Di luar itu, prangko juga berfungsi sebagai alat mempromosikan berbagai aktivitas pemerintahan suatu negara, termasuk memperkenalkan berbagai keanekaragaman yang ada di negara penerbit prangko itu. Maka tak heran bila kita melihat ada prangko-prangko dengan tema flora, fauna, seni budaya, termasuk kuliner, pakaian adat, dan sebagainya.
Penerbitan prangko Indonesia dengan tema "Bersatu Melawan Covid-19" yang diluncurkan pada peringatan Hari Kemerdekaan ke-75 Republik Indonesia 17 Agustus 2020, juga merupakan upaya promosi untuk mengingatkan dan mengajak seluruh lapisan masyarakat bersatu melawan Covid-19.

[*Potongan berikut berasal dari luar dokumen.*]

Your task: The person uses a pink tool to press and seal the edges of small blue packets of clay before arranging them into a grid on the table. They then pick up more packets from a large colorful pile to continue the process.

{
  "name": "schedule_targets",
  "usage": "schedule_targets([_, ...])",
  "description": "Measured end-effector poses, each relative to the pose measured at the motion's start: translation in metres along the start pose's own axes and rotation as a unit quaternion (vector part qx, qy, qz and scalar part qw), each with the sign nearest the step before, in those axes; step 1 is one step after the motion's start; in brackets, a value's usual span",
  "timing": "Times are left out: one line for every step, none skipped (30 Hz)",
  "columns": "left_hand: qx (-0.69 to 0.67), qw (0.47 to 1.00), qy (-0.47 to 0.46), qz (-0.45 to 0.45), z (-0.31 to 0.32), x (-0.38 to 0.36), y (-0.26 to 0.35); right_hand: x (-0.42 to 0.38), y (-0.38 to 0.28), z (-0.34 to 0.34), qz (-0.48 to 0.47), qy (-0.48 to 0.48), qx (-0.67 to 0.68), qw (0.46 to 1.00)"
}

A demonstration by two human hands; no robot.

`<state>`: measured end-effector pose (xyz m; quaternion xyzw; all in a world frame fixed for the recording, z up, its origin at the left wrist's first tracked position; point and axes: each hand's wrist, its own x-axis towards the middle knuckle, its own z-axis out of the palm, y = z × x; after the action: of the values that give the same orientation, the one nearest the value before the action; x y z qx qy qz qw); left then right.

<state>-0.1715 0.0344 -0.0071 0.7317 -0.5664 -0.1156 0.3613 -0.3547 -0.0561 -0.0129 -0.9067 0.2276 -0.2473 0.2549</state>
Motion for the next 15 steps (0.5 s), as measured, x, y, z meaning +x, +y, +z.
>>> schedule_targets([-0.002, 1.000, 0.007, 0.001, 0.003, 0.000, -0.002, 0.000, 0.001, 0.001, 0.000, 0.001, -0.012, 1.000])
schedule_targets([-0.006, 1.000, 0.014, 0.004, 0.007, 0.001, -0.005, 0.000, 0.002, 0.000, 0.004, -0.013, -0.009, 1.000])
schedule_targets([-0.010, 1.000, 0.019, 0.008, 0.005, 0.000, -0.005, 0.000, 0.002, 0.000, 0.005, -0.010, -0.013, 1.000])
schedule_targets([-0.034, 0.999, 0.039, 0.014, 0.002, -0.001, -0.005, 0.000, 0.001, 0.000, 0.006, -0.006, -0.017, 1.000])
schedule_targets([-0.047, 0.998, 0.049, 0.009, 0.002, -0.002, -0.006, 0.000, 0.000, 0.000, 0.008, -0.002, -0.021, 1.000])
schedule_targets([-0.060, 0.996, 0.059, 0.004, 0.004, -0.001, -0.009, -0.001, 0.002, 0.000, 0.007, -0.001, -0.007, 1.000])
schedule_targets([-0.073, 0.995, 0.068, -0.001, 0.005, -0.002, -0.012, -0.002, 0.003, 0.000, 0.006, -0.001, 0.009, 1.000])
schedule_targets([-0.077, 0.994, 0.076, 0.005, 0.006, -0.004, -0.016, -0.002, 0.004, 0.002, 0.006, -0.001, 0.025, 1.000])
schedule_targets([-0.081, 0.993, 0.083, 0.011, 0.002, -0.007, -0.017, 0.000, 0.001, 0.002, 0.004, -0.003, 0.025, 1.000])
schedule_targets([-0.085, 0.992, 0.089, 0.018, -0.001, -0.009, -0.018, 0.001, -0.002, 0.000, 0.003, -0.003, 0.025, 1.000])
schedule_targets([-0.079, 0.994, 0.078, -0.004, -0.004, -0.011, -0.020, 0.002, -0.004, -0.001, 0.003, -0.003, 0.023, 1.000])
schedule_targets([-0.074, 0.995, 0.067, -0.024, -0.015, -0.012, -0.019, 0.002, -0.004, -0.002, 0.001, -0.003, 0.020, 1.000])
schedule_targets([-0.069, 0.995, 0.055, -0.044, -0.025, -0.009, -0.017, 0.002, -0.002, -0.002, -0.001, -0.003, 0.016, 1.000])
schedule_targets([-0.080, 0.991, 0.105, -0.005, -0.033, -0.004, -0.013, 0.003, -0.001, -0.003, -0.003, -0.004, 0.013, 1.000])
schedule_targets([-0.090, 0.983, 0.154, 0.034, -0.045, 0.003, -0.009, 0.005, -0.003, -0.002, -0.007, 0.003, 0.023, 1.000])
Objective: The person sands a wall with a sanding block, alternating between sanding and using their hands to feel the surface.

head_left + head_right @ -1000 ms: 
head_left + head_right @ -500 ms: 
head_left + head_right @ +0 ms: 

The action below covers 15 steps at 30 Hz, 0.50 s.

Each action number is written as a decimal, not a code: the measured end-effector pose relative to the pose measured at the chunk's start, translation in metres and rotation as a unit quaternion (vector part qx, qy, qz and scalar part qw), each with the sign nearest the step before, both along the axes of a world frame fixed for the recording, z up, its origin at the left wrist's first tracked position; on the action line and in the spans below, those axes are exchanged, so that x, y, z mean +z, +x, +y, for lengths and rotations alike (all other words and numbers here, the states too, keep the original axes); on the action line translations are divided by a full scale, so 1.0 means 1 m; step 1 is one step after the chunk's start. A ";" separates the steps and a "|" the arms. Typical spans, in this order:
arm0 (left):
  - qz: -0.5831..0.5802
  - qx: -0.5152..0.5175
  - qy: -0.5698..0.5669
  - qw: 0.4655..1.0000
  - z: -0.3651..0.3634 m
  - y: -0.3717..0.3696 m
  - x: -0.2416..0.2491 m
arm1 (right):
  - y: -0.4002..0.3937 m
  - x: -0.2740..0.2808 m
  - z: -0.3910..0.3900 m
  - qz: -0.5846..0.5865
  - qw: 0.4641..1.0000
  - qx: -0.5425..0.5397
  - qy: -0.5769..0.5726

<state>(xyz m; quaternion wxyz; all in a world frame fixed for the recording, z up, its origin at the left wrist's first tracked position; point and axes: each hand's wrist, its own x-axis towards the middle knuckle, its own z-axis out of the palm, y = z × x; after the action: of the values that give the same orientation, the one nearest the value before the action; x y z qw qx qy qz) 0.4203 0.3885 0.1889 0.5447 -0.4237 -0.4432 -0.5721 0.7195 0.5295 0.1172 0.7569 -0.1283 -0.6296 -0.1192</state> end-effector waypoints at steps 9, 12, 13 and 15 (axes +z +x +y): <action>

Di samping itu, yang tak kalah pentingnya, penerbitan prangko juga merupakan suatu dokumentasi sejarah perjalanan suatu bangsa.
Kelak prangko "Bersatu Melawan Covid-19" akan menjadi bagian dari dokumentasi sejarah resmi Pemerintah Republik Indonesia yang berjuang sekuat tenaga dengan seluruh lapisan masyarakat membantu upaya penanggulangan pandemi Covid-19.
Jadi, ayo mari mengoleksi prangko dan benda pos lainnya, mari berfilateli.
Catatan:
Terima kasih kepada Bapak B. Untoro yang telah membuat saya bersemangat membuat tulisan ini, dan kepada Bapak Suwito Harsono yang mengajak berdiskusi tentang manfaat prangko pada pertemuan filatelis melalui daring.